Hi everyone,

I'm performing experiments with CNV detection tools and I 'm stuck in a doubt: What is the best way to find out a subset of the overlapping results from two tools? I have seen some authors using 1bp reciprocal overlap for that, but I guess that it is a very weak criterion.

So, is there any strategy to find the same CNV events?

Thanks in advance,

In your situation, suppose you think the criterion of 1bp reciprocal overlap is too loose, you can use -f=0.5 (in bedtools intersect) to keep each other have 50% overlap. However, as you know, CNV usually would be long range genomic variation, I think you can apply two stage screening: 1) use 1bp reciprocal overlap to find all the overlap event (CNV hotspot) and then 2) use strict criterion, maybe -f=0.5 or -f=0.8 to identify most similar or homogenous CNV regions. On the other side, the genomic location of the CNV would be very important, if they occurred in enhance region, then I think even 1bp reciprocal overlap would bring similar biological significance. if they occurred in intergenic region, then I think even -f=50% reciprocal overlap would be better to define same CNV event. In conclusion, you should dig the data deeply and show the relationship among the event comprehensively and to find the most biological relevance to the CNVs.

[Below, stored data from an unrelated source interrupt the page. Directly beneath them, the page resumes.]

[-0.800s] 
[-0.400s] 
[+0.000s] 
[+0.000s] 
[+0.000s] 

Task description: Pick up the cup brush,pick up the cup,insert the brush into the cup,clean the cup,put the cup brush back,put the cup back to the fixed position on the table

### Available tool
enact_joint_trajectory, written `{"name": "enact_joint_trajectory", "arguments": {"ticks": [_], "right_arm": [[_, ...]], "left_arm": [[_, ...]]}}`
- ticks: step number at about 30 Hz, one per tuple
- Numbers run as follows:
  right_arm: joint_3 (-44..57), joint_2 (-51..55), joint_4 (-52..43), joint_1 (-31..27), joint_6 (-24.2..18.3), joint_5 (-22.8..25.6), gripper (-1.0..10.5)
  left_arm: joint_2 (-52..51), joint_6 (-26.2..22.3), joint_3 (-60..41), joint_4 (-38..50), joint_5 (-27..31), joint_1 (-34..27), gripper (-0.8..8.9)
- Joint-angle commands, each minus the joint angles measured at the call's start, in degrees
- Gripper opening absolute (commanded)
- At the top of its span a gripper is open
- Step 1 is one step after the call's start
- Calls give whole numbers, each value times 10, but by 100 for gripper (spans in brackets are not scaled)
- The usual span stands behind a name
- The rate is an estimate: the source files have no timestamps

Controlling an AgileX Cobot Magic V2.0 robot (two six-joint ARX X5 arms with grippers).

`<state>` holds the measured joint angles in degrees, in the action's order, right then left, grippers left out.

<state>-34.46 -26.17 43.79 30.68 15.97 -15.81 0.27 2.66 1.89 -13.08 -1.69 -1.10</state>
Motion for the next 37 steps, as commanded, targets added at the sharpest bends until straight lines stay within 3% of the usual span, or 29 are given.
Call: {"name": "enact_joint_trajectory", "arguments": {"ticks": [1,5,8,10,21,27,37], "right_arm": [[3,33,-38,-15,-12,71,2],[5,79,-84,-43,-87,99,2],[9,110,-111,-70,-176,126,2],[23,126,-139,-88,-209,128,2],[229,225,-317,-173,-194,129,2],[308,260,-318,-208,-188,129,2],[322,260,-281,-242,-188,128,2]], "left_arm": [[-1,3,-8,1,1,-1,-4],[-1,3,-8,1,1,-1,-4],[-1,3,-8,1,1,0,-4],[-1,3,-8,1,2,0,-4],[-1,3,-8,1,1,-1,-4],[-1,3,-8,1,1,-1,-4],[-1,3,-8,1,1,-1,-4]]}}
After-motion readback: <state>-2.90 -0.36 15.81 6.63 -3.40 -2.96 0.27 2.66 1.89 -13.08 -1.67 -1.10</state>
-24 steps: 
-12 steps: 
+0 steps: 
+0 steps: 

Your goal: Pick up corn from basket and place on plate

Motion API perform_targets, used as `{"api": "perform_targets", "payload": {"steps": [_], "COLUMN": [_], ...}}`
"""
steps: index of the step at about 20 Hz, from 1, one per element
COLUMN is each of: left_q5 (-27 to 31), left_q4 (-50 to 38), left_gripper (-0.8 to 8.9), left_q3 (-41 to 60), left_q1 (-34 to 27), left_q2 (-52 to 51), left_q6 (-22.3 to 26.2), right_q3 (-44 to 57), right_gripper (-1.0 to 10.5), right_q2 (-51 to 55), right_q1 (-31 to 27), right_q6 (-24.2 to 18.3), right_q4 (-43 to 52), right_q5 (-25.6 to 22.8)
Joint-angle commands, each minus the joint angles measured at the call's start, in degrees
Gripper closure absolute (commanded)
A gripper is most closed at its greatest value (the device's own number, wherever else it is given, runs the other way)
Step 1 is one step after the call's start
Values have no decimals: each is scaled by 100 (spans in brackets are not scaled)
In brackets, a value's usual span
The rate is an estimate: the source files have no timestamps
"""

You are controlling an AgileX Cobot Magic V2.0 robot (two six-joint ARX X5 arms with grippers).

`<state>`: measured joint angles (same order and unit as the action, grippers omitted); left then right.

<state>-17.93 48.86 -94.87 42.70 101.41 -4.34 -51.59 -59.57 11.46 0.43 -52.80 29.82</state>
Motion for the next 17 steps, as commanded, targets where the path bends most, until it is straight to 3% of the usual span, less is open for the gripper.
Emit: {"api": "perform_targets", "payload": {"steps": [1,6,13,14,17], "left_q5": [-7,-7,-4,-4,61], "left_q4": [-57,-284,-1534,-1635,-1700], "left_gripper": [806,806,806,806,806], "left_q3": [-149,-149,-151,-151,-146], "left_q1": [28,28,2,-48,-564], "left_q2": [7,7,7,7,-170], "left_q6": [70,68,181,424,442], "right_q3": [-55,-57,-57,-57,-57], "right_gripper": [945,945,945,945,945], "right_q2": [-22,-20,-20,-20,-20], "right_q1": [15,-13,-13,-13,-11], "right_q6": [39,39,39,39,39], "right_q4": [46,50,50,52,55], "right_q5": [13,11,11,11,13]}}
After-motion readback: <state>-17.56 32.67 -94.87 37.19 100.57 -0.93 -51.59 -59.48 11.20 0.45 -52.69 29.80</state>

In case of CNV detection not every tool allows you to put in similar parameters for a calling the regions, however if you can put the parameters close enough like say the number of reads to be selected for a call for a tumor and a normal and the number of windows for binning or segmentation, then one can easily try to compare the CNV calls first based on the -f parameter of 1.-0(100%) which will most likely be less owing to its statistical model , but then then relax is to .8 (80%) or .5(50%) with bed tools. Finally when you have the similar regions you can in fact try to plot the correlation of the segment ratio score between the overlapping region to find the similarity for the regions calls.